El primer capítulo es una clara voz profética que le levanta contra la realidad que allí se vive: “Hay una destrucción de la Amazonia y eso significa la desaparición del territorio y de sus habitantes, especialmente los pueblos indígenas” (n.2). “La Amazonía es hoy una hermosura herida y deformada, un lugar de dolor y violencia” (n.10). Aquí también se reconoce el papel que la iglesia puede jugar ante esa dura realidad: “En el momento presente, la Iglesia tiene la oportunidad histórica de diferenciarse de las nuevas potencias colonizadoras escuchando a los pueblos amazónicos para poder ejercer con transparencia su actividad profética” (n.15). Pero la iglesia no podrá tener esa voz profética si no escucha “el clamor de la tierra y el grito de los pobres y de los pueblos” (n.17). Ese clamor hará posible la urgente “conversión integral” a una vida “simple y sobria, todo ello alimentado por una espiritualidad mística al estilo de San Francisco de Asís” (n.17).
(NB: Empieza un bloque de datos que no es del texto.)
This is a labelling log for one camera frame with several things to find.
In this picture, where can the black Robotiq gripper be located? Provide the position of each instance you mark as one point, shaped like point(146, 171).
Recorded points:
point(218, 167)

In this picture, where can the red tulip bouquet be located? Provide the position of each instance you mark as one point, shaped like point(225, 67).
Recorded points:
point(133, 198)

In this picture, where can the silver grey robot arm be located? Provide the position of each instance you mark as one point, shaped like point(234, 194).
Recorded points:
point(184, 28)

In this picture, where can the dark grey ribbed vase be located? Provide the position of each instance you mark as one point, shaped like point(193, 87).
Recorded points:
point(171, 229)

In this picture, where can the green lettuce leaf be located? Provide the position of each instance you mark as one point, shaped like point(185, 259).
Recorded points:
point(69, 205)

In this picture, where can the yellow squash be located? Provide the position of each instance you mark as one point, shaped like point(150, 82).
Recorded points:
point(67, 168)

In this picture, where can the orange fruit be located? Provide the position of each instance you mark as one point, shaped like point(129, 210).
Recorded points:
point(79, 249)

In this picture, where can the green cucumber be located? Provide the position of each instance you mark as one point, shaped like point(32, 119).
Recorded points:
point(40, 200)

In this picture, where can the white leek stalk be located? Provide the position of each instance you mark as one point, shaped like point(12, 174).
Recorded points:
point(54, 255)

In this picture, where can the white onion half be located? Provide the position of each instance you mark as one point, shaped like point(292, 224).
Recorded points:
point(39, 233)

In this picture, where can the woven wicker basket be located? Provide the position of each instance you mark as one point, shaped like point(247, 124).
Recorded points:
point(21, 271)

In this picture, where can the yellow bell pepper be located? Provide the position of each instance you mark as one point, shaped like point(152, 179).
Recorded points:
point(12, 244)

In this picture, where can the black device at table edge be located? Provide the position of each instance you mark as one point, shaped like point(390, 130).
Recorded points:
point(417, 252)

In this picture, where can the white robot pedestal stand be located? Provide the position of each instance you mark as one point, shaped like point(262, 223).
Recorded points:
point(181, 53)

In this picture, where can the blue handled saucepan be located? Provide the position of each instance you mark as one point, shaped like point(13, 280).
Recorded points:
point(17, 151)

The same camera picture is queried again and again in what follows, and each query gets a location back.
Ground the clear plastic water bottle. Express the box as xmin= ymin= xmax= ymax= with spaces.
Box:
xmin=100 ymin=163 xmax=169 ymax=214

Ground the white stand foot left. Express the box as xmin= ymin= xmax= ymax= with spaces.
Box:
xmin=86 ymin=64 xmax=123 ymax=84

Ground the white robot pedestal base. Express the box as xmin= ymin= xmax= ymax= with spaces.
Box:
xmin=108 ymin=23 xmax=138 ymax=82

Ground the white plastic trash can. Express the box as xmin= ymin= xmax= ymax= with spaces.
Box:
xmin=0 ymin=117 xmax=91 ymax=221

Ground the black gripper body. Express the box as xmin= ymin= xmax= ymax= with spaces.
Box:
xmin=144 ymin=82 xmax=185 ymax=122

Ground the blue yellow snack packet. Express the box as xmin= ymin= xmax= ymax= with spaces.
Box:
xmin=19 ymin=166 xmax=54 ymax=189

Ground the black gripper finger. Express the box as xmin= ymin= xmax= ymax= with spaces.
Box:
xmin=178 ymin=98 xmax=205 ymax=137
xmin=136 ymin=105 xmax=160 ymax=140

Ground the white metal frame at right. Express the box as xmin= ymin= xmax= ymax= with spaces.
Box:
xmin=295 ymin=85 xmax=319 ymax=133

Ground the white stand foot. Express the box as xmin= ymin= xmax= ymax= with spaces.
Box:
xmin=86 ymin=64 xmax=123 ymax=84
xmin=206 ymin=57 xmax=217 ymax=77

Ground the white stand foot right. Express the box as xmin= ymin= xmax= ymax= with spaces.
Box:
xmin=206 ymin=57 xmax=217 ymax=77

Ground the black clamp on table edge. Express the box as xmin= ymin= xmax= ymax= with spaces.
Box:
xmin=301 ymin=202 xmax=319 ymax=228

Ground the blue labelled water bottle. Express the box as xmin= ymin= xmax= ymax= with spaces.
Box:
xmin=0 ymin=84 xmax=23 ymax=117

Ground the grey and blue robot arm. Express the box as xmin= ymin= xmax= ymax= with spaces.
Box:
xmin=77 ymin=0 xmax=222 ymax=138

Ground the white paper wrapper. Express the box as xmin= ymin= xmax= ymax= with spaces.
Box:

Los otros cuatro capítulos quieren concretar esa conversión integral al evangelio en las cuatro dimensiones antes señaladas. Cada una de ellas merecería una reflexión detallada, pero señalemos aquí, algunas de sus afirmaciones fundamentales: asumir el “pecado ecológico” (n.82), crear un “rito amazónico propio” (n.119), denunciar los “atentados contra los indígenas y su tierra” (n.46), rechazar toda evangelización de “estilo colonialista” (n.55) y todo “proselitismo” (n.56) , comprometernos con la “ecología integral” como único camino posible para salvar la región (n.67), denunciar la violación de los derechos humanos y la destrucción extractiva (n. 70), descentralizar las estructuras de la iglesia para una mayor sinodalidad (n.91); formación inculturada para los futuros presbíteros (n. 108), empoderar a las personas con un sano sentido crítico (n.59), traducción de la Biblia a las lenguas indígenas (n.24); promover el diálogo ecuménico, interreligioso e intercultural (n.24), reconocer la riqueza y espiritualidad de la teología india, la teología de rostro amazónico y la piedad popular (n.54). Y lo que llevó buena parte del sínodo: la petición de ordenar hombres casados -idóneos y reconocidos por la comunidad- (n.111), reconocer un ministerio para la mujer como dirigente de la comunidad (n.102) y retomar el tema del diaconado femenino (n.103).
De la pobreza de los pueblos de la Amazonía surgieron propuestas nuevas y audaces. Casi, se podría decir, que allí también se dio un pesebre que, si sabemos reconocer, “será alegría para todo el pueblo” (Lc 2, 10).